## Instructions for the task:
From the entries below, return only the lines starting at the one that contains "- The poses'" and ending at the one that contains "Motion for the", exactly as they stand.

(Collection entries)
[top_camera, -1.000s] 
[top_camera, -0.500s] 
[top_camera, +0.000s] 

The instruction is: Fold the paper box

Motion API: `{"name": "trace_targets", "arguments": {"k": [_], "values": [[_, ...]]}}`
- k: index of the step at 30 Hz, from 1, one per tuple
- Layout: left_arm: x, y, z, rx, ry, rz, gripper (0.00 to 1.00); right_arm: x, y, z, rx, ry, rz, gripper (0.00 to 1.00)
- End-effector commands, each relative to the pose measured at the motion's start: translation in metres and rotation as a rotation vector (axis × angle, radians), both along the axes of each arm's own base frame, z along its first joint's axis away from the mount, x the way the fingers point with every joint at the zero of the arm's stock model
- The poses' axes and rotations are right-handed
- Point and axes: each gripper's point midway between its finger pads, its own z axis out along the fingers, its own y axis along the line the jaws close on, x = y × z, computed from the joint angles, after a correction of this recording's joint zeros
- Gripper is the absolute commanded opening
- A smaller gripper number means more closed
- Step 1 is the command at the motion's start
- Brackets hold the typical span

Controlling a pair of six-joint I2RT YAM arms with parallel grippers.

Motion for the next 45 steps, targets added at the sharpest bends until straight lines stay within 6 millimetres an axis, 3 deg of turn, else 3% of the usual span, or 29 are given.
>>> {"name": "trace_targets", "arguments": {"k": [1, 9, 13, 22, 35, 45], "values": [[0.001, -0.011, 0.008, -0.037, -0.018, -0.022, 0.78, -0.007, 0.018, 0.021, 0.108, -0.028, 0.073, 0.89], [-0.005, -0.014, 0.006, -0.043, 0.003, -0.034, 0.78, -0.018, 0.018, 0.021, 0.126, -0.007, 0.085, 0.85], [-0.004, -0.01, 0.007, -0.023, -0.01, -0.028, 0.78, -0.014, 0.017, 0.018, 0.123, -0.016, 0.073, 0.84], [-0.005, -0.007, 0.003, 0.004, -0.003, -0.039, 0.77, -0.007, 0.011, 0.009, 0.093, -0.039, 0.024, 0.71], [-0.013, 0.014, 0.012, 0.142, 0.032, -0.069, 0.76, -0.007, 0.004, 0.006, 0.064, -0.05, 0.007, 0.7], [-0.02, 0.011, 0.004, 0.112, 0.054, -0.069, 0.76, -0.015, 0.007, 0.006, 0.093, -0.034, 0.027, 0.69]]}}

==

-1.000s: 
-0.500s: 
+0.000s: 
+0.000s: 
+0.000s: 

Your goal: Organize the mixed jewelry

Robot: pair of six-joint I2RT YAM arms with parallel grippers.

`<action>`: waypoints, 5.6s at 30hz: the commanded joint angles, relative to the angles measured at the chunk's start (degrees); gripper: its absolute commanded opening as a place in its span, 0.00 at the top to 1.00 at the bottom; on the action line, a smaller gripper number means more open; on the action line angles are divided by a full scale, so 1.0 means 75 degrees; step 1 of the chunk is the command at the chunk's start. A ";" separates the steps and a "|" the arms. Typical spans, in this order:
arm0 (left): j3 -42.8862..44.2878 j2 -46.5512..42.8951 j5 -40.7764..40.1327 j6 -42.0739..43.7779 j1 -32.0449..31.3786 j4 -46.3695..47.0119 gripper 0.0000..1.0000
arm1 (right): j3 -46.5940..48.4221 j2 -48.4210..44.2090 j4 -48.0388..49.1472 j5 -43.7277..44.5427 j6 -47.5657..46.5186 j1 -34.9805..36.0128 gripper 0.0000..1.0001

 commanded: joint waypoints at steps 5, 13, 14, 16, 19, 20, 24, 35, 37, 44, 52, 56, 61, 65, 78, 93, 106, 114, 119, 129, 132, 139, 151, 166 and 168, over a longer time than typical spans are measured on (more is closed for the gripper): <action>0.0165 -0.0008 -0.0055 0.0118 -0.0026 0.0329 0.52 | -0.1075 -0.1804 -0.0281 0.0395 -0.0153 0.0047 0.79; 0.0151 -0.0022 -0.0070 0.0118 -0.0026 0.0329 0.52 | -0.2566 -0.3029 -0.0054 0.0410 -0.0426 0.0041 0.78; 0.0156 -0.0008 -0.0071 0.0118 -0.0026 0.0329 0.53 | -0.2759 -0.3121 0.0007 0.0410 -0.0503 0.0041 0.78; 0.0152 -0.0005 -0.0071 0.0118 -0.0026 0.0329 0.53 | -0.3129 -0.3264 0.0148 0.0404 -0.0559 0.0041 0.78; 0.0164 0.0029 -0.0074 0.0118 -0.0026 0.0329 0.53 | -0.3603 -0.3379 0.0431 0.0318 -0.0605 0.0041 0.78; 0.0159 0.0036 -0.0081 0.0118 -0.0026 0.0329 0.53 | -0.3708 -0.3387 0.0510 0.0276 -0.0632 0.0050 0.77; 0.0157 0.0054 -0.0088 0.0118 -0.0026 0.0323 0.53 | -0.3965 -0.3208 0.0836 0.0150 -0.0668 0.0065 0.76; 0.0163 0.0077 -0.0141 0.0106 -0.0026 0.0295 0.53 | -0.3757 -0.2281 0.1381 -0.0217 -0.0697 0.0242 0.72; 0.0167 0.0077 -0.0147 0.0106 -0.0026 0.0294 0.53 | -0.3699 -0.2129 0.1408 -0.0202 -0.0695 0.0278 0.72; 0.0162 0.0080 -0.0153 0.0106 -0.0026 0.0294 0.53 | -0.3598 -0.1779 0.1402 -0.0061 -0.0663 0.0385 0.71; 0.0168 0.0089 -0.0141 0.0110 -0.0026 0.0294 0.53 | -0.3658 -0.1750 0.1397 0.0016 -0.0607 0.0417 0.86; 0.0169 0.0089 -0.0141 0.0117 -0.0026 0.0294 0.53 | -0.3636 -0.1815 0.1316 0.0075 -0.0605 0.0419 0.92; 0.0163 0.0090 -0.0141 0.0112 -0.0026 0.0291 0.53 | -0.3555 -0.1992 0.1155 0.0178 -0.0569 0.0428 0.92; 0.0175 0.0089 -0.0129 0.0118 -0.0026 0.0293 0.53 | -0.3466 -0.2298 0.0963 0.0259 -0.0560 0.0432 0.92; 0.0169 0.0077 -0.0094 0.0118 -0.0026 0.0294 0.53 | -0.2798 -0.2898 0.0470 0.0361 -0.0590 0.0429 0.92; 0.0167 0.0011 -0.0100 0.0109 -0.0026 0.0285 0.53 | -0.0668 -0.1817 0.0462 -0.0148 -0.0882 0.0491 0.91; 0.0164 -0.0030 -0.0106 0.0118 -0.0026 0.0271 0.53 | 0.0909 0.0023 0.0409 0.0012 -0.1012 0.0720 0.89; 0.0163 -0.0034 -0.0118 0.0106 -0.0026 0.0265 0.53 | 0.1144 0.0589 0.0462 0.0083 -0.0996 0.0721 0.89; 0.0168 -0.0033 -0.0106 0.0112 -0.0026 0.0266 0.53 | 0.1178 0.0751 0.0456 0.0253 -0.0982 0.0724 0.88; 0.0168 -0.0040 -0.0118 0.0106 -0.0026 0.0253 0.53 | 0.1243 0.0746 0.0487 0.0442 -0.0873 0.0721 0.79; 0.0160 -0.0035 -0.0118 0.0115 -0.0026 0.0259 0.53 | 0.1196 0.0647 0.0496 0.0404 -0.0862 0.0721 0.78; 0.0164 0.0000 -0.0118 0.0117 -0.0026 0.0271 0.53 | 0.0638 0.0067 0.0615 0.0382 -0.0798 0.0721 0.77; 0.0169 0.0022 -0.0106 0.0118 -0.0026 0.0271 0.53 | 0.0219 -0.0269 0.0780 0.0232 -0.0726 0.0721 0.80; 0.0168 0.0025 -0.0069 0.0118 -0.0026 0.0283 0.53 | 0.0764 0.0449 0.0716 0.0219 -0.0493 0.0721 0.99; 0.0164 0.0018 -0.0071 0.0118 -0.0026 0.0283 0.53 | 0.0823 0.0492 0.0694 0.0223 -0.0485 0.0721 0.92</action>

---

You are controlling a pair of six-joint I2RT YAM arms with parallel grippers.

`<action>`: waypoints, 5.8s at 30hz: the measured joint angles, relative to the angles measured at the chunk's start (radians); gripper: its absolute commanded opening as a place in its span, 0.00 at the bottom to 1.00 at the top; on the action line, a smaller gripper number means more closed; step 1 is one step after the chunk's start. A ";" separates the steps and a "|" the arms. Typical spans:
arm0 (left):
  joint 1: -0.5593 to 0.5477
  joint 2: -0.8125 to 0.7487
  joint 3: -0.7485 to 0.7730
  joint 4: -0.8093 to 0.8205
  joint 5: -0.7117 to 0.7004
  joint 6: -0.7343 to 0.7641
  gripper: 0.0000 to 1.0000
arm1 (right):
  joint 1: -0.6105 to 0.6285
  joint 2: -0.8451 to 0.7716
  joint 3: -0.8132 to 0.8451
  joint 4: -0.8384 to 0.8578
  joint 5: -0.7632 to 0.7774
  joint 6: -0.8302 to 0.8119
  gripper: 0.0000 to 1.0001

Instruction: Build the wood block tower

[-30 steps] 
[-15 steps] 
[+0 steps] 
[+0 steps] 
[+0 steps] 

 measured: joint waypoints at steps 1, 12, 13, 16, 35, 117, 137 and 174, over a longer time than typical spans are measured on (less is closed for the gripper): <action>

## Answer to this problem:
- The poses' axes and rotations are right-handed
- Point and axes: each gripper's point midway between its finger pads, its own z axis out along the fingers, its own y axis along the line the jaws close on, x = y × z, computed from the joint angles, after a correction of this recording's joint zeros
- Gripper is the absolute commanded opening
- A smaller gripper number means more closed
- Step 1 is the command at the motion's start
- Brackets hold the typical span

Controlling a pair of six-joint I2RT YAM arms with parallel grippers.

Motion for the next 45 steps, targets added at the sharpest bends until straight lines stay within 6 millimetres an axis, 3 deg of turn, else 3% of the usual span, or 29 are given.

Nothing else belongs in this answer.